Yesterday we visited Dharavi, the largest slum community in Mumbai. Our group was divided into four teams, each assigned to a guide. Alongside our guide, we entered into Dharavi, a really hectic place that was difficult for me to digest as a stranger. “Here we achieve every day of our lives.” People riding and honking their motorcycles in a frenzy to get to their daily races, carrying loads of plastic material on their shoulders—sometimes boxes full of different things—in order to earn their days. Dharavi is a place where one couldn’t be sure whether chaos was the order or the order was chaos. But there was a sense of order, no question about it.
As we made our way into various commercial districts in Dharavi, I could have glimpses into the ways in which the residents of this community used their wit and skills to make a living. Navigating in a dark and damp maze of narrow back alleys, sidestepping clotheslines and finding our footing on the cracked pavement, passing by several workplaces. I looked into the lives of people toiling in cramped rooms with minimal lighting sometimes no electricity, severing and molding iron with no equipment for their safety. Others had jobs such as dying clothes into different colors and baking delicatessen. Earning their bread in dignity. Although I didn’t use to look at slum communities in a negative light, until this tour, my experience reminded me that when I thought of slums in the past I, most often, considered the extremely challenging struggles of those residents but neglected their perseverance and resilience. The tour added a much-needed layer to my thinking of such communities as my former approach failed to do justice to their whole being. This is especially dangerous because poverty, as a type of structural violence, oppresses the disadvantaged people in ways that strip them of their humanity in the eyes of the people who are the benefactors of this system.
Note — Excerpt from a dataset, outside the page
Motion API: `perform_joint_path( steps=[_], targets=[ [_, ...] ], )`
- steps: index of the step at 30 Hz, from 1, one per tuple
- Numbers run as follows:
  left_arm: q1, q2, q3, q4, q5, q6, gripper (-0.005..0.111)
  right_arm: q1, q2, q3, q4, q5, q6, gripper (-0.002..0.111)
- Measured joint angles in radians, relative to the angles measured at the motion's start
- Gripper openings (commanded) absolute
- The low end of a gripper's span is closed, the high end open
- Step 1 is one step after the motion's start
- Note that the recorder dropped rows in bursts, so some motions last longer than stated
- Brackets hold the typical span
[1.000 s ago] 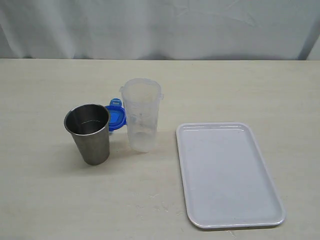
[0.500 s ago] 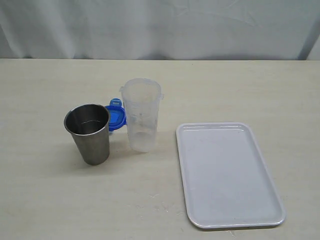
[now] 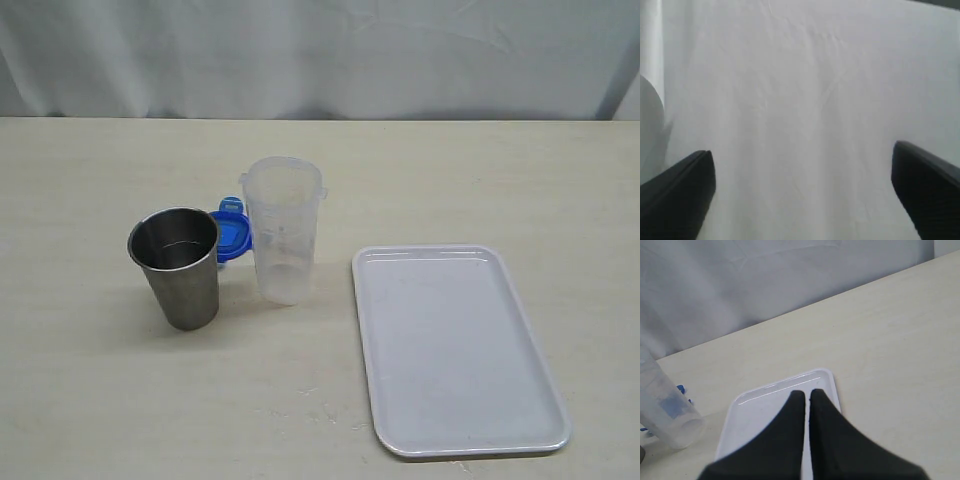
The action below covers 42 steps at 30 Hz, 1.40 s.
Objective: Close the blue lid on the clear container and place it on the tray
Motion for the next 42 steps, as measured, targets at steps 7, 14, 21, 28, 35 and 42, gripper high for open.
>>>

I have realized the existence of this inclination within me as I tended to peer into the houses of people sitting on the floor, brushing their teeth, cooking, or sleeping. They may not have doors but they have a right to privacy and I was violating that. I questioned myself as to why I was able to look into other people’s houses so easily whereas I clearly would have thought twice before doing so in my dorm or in my country. The answer was that I became desensitized to the privacy of these people as a result of the dehumanizing force of their oppression. It became clear to me that this was more than simply a tour to just see Dharavi. This was reclamation of their humanity.
In the afternoon, we had a meeting with Parthenon, an education management consulting firm, in one of the most pretentious skyscrapers in Mumbai that defied the heavens. The building reminded me of the Babel Tower. Everything inside was absurdly luxurious. A snow-white floor with black piano as its centerpiece, windows stretching wide to give full view of the Indian Ocean, red velvet jewelry boxes on display, an artificial waterfall, and marble bathroom stalls…
“MARBLE BATHROOM STALLS?!”
I tried to do a rough estimate of how many Dharavians could fit in one of those rooms. They say everyone is equal. But you’ll see some people are more equal. Don’t be surprised. It’s a funny world of slanted seesaws. Like the one I saw at the Gramshree public school. Except that one was missing one of its seats so one of the kids would have to sit on the bare, rusty, rough iron.
Deciding to reject those privileges after an outburst of petty teenage angst would be just hypocritical. After all, saying that I don’t want these things because the world is not equal is just another privilege that I have. Privilege to have or to refuse. Never ever having been so desperate for something.
I’m stranded on an island of unabashed contrasts and jarring extremes. Everything that I see here is an opportunity for me to reflect. Not to understand. I will never be able to understand what this will mean at the end. I can identify things separately but when they do coalesce to paint the full-sized picture I’m at a loss for words to explain. The only thing that I can do is to unpack each and each and every single experience so they will not be lost. So that they will be screaming the things tried to be kept as secret but, nevertheless waiting for the moment to come flying out through the zips of an overweight, checked-in baggage. I know we all can we feel what the overarching picture is. Our hearts can see it. Our minds and words fail us.